#### Aim of the exercise
Below are the records. List every line holding the word "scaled".

#### Records excerpted from a collection
########################################

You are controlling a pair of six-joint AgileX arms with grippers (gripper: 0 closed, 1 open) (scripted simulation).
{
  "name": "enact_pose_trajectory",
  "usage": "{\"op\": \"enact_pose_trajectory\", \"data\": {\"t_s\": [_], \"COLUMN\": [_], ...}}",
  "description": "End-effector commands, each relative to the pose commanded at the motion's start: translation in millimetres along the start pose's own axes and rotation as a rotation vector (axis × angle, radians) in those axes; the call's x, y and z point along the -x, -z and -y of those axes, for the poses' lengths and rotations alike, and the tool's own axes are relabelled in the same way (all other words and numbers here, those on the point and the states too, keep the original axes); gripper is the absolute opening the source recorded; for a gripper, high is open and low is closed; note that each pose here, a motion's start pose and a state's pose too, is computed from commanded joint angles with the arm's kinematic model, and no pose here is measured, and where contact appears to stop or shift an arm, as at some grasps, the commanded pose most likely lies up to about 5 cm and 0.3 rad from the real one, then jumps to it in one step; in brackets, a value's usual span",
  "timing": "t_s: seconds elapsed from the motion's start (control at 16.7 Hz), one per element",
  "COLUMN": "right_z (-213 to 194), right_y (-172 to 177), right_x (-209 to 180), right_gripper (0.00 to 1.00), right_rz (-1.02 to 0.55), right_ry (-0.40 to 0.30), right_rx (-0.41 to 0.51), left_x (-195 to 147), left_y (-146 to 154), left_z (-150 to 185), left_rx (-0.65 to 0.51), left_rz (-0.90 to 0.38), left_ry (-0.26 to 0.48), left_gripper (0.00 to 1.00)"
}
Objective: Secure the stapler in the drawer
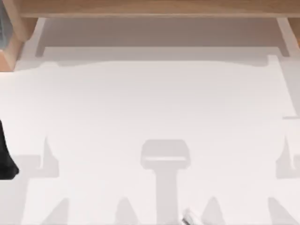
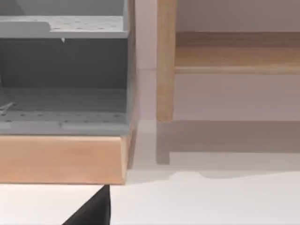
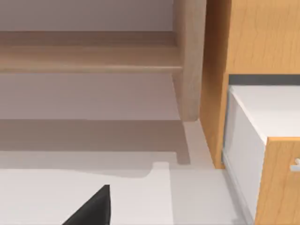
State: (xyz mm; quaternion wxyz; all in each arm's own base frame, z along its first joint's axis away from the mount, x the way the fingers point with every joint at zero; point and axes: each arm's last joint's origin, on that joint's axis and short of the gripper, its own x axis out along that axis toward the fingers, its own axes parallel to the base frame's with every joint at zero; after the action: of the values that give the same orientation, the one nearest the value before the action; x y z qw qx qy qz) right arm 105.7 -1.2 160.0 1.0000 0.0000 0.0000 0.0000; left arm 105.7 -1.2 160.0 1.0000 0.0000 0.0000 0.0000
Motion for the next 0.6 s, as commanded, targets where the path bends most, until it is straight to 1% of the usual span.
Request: {"op": "enact_pose_trajectory", "data": {"t_s": [0.12, 0.24, 0.42, 0.6], "right_z": [0.0, -2.4, -11.6, -28.0], "right_y": [0.0, -2.8, -13.6, -27.0], "right_x": [0.0, -0.6, -4.3, -14.6], "right_gripper": [1.0, 1.0, 1.0, 1.0], "right_rz": [0.0, -0.03, -0.147, -0.352], "right_ry": [0.0, -0.024, -0.105, -0.215], "right_rx": [0.0, -0.002, -0.018, -0.022], "left_x": [0.0, 0.0, 0.0, 0.0], "left_y": [0.0, 0.0, 0.0, 0.0], "left_z": [0.0, 0.0, 0.0, 0.0], "left_rx": [0.0, 0.0, 0.0, 0.0], "left_rz": [0.0, 0.0, 0.0, 0.0], "left_ry": [0.0, 0.0, 0.0, 0.0], "left_gripper": [1.0, 1.0, 1.0, 1.0]}}
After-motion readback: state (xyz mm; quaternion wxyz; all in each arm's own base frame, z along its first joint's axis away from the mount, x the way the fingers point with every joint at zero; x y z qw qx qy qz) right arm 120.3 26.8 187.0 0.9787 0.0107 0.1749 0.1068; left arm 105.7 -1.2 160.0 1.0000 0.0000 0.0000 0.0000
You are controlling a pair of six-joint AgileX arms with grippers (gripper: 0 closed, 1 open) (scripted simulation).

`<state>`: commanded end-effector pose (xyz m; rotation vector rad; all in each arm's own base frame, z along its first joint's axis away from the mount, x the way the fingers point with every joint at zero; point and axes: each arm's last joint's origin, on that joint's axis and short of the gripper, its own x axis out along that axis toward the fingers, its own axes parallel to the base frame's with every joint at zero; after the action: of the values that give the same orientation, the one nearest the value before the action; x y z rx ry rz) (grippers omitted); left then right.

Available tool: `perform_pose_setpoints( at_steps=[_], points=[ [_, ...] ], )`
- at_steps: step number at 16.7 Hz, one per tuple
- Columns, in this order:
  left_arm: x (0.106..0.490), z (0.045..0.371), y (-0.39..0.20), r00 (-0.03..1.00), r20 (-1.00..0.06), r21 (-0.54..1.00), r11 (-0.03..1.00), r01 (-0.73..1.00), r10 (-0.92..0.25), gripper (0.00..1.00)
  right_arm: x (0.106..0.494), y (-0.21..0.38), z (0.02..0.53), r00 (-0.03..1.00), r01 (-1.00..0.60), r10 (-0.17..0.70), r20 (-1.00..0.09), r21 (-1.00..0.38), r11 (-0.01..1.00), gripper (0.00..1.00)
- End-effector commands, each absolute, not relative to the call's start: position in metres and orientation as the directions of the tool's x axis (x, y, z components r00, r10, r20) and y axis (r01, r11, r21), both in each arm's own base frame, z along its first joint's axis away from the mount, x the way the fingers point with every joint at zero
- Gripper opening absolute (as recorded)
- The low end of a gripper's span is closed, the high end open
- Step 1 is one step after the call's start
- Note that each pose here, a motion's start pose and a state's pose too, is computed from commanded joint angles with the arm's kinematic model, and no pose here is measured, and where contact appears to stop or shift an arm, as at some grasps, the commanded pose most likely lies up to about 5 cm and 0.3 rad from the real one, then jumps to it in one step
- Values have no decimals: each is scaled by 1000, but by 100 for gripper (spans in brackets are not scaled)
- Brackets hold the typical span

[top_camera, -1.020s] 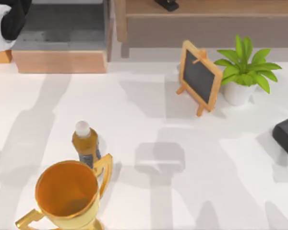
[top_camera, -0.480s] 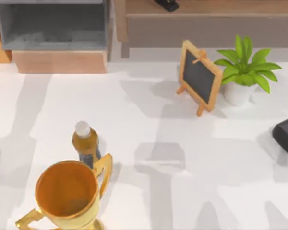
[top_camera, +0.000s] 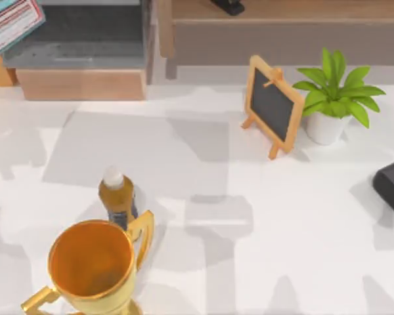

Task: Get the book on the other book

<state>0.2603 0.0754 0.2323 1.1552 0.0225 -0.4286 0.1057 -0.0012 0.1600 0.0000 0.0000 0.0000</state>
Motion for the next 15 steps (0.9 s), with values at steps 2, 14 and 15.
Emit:
perform_pose_setpoints(
  at_steps=[2,14,15],
  points=[
    [227,202,96,909,-310,904,209,373,-279,0,106,-1,160,1000,0,0,0,0,1000,100],
    [110,117,130,867,-497,868,-14,497,-34,0,106,-1,160,1000,0,0,0,0,1000,100],
    [110,117,130,867,-497,868,-14,497,-34,0,106,-1,160,1000,0,0,0,0,1000,100]
  ],
)
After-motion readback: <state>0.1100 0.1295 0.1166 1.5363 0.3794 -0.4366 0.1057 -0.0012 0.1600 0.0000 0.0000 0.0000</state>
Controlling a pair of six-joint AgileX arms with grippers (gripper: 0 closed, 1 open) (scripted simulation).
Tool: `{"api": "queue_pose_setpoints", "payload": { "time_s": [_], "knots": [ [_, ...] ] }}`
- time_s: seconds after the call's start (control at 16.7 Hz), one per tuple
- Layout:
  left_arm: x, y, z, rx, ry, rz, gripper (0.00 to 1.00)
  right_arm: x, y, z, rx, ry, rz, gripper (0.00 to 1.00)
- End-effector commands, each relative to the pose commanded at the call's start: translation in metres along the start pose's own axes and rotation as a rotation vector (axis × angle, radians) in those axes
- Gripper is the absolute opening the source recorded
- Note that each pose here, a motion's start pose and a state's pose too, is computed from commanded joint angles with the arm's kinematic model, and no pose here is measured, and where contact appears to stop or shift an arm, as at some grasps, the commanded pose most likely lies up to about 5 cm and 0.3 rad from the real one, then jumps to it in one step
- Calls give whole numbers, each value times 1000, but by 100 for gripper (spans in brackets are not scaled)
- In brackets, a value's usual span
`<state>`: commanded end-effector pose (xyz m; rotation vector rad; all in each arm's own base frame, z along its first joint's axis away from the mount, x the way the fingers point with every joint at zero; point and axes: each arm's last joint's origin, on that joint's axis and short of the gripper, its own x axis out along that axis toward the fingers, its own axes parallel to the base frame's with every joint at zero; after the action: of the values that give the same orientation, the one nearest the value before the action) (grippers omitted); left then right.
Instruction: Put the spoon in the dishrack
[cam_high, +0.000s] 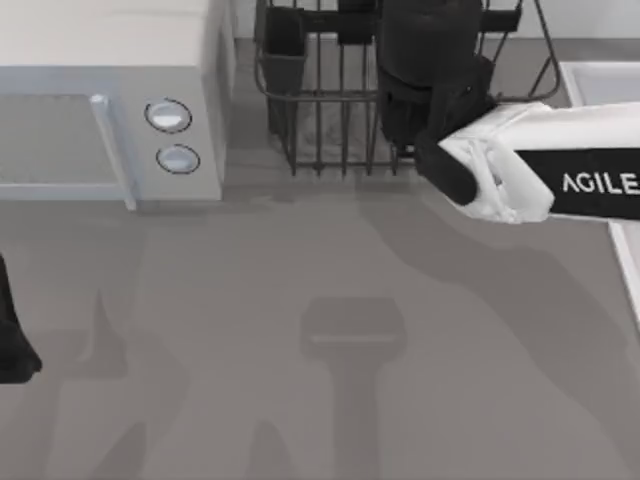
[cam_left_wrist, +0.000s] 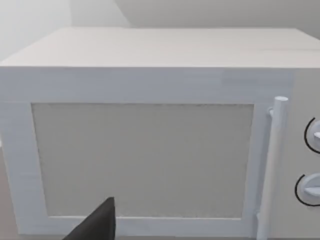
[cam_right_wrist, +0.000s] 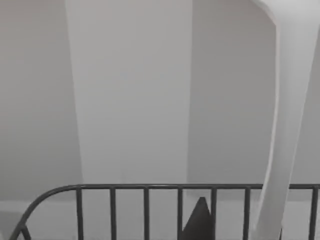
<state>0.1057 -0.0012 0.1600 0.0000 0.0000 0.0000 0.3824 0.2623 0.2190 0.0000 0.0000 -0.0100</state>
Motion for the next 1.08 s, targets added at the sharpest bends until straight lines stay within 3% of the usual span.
{"api": "queue_pose_setpoints", "payload": {
  "time_s": [0.24,1.02,1.08],
  "knots": [
    [0,0,0,0,0,0,100,0,0,0,0,0,0,0],
    [0,0,0,0,0,0,100,0,0,0,0,0,0,98],
    [0,0,0,0,0,0,100,0,0,0,0,0,0,100]
  ]
}}
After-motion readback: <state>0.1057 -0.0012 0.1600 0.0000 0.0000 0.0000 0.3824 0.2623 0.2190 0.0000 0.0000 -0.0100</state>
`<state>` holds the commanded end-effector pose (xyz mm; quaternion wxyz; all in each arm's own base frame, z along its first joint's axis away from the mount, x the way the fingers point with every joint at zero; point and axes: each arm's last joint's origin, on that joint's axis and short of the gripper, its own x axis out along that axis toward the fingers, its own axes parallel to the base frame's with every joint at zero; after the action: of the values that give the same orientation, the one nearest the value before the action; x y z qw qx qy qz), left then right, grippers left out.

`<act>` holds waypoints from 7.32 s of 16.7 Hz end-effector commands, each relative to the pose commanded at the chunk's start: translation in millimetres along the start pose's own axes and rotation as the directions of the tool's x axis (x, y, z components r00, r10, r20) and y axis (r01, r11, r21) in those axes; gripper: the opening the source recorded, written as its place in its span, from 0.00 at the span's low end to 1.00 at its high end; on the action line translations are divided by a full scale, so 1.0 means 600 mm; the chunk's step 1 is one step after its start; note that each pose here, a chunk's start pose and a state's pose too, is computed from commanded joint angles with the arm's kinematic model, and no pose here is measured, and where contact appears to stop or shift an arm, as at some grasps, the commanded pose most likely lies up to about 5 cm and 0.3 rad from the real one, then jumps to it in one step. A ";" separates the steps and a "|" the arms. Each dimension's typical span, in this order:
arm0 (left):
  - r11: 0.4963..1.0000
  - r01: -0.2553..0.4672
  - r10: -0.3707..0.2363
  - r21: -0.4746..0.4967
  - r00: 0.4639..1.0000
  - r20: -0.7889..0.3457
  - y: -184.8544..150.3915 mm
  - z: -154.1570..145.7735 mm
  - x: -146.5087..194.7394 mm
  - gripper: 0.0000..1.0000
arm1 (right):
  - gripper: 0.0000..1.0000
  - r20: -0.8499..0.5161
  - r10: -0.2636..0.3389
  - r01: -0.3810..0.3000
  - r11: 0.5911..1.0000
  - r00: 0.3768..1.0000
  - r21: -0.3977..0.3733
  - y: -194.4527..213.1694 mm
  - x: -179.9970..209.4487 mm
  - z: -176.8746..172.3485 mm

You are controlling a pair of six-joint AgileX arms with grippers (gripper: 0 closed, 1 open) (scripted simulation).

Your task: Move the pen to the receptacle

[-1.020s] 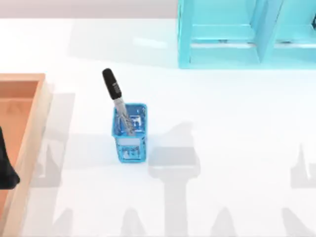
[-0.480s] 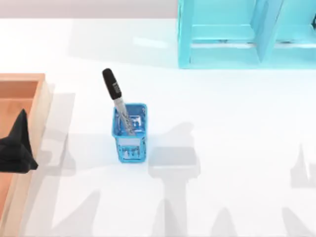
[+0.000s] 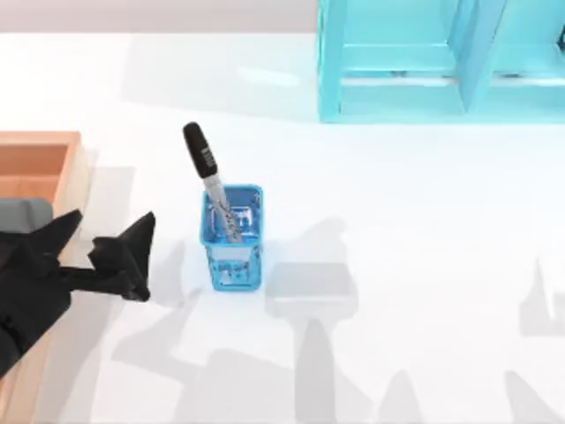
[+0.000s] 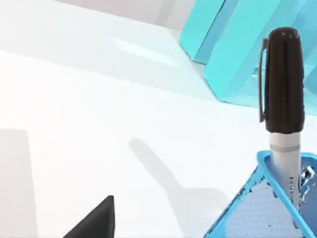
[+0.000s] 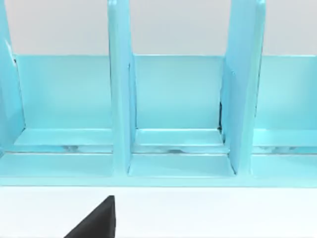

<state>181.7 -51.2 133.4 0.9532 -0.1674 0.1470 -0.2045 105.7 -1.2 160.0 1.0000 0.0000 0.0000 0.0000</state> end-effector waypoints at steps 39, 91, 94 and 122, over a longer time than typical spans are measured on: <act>0.983 0.135 -0.148 -0.128 0.984 -0.099 -0.033 -0.063 0.219 0.25 | 1.00 0.000 0.000 0.000 1.000 1.000 0.000 0.000 0.000 0.000; 0.895 0.320 -0.158 0.311 0.879 -0.450 0.241 0.325 0.011 0.00 | 1.00 0.000 0.000 0.000 1.000 1.000 0.000 0.000 0.000 0.000; 0.831 0.415 -0.205 0.371 0.848 -0.490 0.253 0.342 -0.029 0.00 | 1.00 0.000 0.000 0.000 1.000 1.000 0.000 0.000 0.000 0.000; 0.739 0.539 -0.299 0.405 0.800 -0.520 0.255 0.279 -0.045 0.00 | 1.00 0.000 0.000 0.000 1.000 1.000 0.000 0.000 0.000 0.000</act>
<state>268.5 135.7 231.9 0.8323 0.1232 0.2433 -0.4826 105.7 -1.2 160.0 1.0000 0.0000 0.0000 0.0000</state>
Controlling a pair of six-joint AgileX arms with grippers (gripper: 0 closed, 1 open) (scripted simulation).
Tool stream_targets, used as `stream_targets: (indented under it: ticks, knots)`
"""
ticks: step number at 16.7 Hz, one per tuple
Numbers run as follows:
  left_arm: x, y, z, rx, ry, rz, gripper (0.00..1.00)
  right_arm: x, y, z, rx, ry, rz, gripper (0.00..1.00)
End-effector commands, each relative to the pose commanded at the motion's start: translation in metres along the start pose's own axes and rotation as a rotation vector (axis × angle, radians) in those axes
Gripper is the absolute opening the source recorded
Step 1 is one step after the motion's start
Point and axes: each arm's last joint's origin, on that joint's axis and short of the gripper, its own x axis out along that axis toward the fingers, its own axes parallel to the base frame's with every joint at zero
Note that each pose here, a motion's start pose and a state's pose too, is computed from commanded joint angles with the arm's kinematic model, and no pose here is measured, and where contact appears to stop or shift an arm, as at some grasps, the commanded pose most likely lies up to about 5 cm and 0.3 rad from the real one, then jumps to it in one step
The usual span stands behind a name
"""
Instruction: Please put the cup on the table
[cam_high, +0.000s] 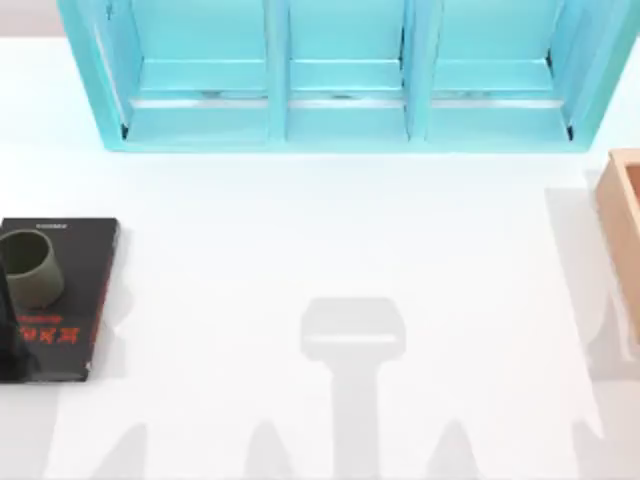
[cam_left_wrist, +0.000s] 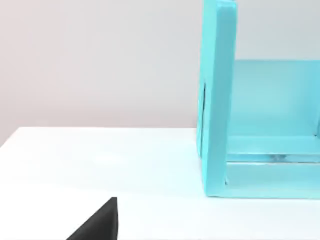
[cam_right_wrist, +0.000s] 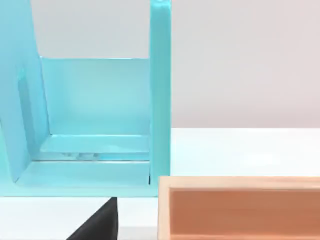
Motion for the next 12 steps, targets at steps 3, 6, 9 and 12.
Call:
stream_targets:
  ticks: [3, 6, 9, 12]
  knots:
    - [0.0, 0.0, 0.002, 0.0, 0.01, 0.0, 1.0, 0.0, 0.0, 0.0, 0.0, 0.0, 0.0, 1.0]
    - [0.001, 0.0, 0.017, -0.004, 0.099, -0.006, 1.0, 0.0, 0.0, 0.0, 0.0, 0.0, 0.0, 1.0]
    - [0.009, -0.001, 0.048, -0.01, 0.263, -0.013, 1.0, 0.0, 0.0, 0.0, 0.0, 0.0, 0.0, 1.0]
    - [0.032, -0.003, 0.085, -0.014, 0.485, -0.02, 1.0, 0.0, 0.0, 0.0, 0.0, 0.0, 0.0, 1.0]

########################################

#### Your solution
- Values have no decimals: each is scaled by 1000, but by 100 for gripper (spans in brackets are not scaled)
- Calls give whole numbers, each value times 1000, but by 100 for gripper (spans in brackets are not scaled)

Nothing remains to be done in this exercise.